■ ASSIGNMENT
Exactly as written, please repeat the data that follows, but not the pictures.

-------- DATA PROVIDED --------

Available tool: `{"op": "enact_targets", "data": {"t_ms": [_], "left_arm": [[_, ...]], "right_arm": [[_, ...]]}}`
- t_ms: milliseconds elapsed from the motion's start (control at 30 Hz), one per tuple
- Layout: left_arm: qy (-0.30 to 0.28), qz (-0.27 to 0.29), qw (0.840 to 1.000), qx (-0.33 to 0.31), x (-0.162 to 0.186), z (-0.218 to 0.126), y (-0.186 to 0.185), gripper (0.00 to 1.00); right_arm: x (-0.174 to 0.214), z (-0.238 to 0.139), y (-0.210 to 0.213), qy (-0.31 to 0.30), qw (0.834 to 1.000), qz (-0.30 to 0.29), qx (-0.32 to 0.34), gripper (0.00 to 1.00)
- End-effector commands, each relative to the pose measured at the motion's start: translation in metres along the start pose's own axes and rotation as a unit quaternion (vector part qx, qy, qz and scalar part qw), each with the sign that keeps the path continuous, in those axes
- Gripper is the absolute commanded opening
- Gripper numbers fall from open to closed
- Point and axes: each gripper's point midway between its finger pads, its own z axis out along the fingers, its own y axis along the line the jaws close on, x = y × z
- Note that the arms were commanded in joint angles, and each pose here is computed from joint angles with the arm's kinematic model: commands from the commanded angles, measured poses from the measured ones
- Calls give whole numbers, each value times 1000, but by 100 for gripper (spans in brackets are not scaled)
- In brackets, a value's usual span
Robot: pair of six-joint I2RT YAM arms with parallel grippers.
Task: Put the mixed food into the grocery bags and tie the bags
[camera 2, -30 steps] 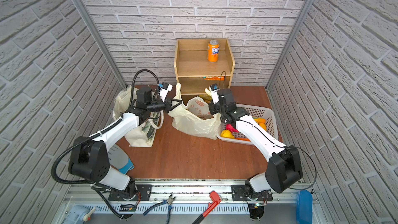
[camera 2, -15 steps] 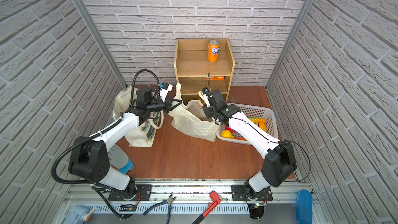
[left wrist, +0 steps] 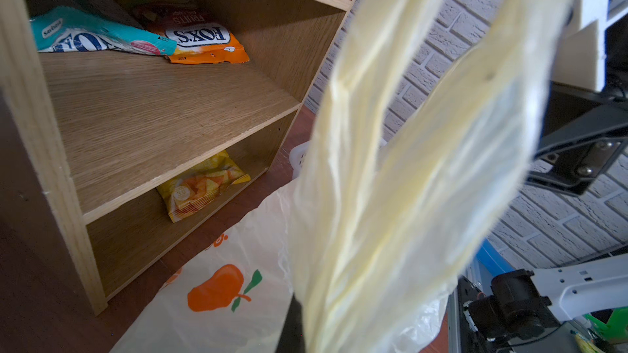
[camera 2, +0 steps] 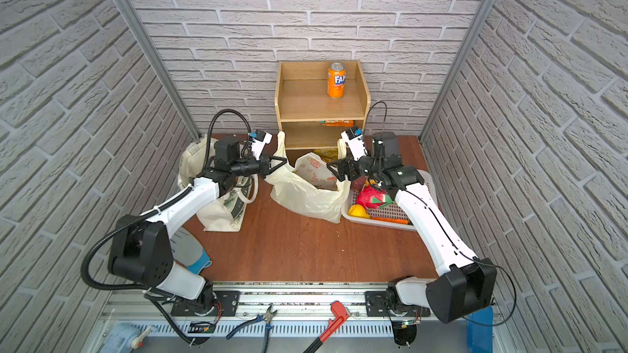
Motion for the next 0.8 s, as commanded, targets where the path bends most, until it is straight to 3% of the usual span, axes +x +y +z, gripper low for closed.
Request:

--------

■ SOLUTION TO THIS TASK
Available tool: `{"op": "enact_targets", "data": {"t_ms": [_], "left_arm": [[_, ...]], "right_arm": [[_, ...]]}}`
- t_ms: milliseconds elapsed from the motion's start (control at 30 Hz), one per tuple
- Layout: left_arm: qy (-0.30 to 0.28), qz (-0.27 to 0.29), qw (0.840 to 1.000), qx (-0.33 to 0.31), x (-0.162 to 0.186), z (-0.218 to 0.126), y (-0.186 to 0.185), gripper (0.00 to 1.00); right_arm: x (-0.174 to 0.214), z (-0.238 to 0.139), y (-0.210 to 0.213), qy (-0.31 to 0.30), qw (0.834 to 1.000), qz (-0.30 to 0.29), qx (-0.32 to 0.34), gripper (0.00 to 1.00)
- End-effector commands, each relative to the pose measured at the motion's start: translation in metres along the start pose's own axes and rotation as a unit quaternion (vector part qx, qy, qz and scalar part qw), each with the sign that keeps the path continuous, in those axes
- Gripper is the absolute commanded opening
- Gripper numbers fall from open to closed
- Point and axes: each gripper's point midway between its finger pads, its own z axis out along the fingers, its own y axis along the line the jaws close on, x = y × z
- Note that the arms were commanded in joint angles, and each pose here is computed from joint angles with the arm's kinematic model: commands from the commanded angles, measured poses from the measured ones
- Calls give whole numbers, each value times 1000, but by 100 for gripper (spans in brackets are not scaled)
- In brackets, a value's usual span
Robot: pair of six-joint I2RT YAM arms with parallel grippers.
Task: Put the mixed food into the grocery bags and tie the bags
[camera 2, -30 steps] 
[camera 2, -15 steps] 
[left wrist, +0 steps] 
[camera 2, +0 steps] 
Motion for the next 0.8 s, as commanded, targets where the path bends most, until it is straight to 3% of the usual span, axes +x +y +z, gripper low for closed.
Request:

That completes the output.